Do not model your interfaces on HL7's structure
Contents
HL7 has a very non-orthogonal design. If you are unclear what I mean by orthogonal please read my article A,B,C’s, Kanji and Orthogonality which explains the concept with an everyday example. The way information is lumped together into ADT events is very arbitrary. It’s a reflection of the history of the protocol and what it replaced, namely a bunch of proprietary ad-hoc batch export data mechanisms. See my article on how the cultural legacy of level 7 impacts HL7 in a negative way. Really in an ideal world interfacing would be a lot simpler and more modular. There would be restful APIs that one could use to query for discrete small amounts of data like:
- Patient demographics
- Events pertaining to patients like registration, transfers, admits.
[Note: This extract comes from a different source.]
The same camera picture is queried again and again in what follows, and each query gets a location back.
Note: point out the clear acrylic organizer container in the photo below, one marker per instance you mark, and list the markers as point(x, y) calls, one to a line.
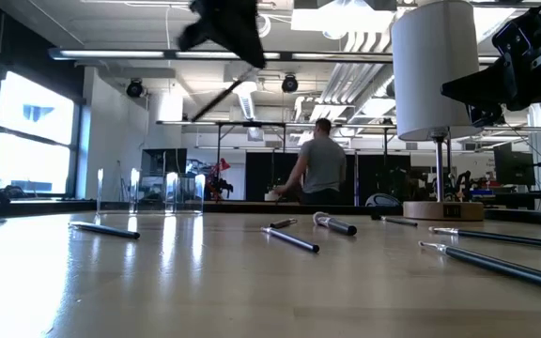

- Insurance provider information for a given patient.
- Drug orders for a patient.
etc. Blobbing all this data together in a big messages in ambiguous ways to arbitrary broadcast events like ADT^A01 Admit, ADT^A04 register etc., doesn’t make a lot of sense in todays world. It’s an historical legacy. Unfortunately it is the reality of the current landscape and will be for many years to come since the oldest most grungy systems are those which are updated the least often. Processing HL7 almost always means maintaining your own database which is effectively mirroring some subset of the information being sent to you by the other vendor system. However just because the HL7 protocol is structured this way doesn’t mean that your application has to inherit all the headaches for it’s own internal APIs. Whether you are using staging tables or if you have web service style APIs into your application you’ll be much more efficient at interfacing if you take the time to decompose your targets into discrete logical pieces rather than modelling your interfaces on the HL7 spec itself. It’s a very common mistake that I see with a lot of customers where they base their internal interfaces on HL7, that’s just increasing their costs per interface.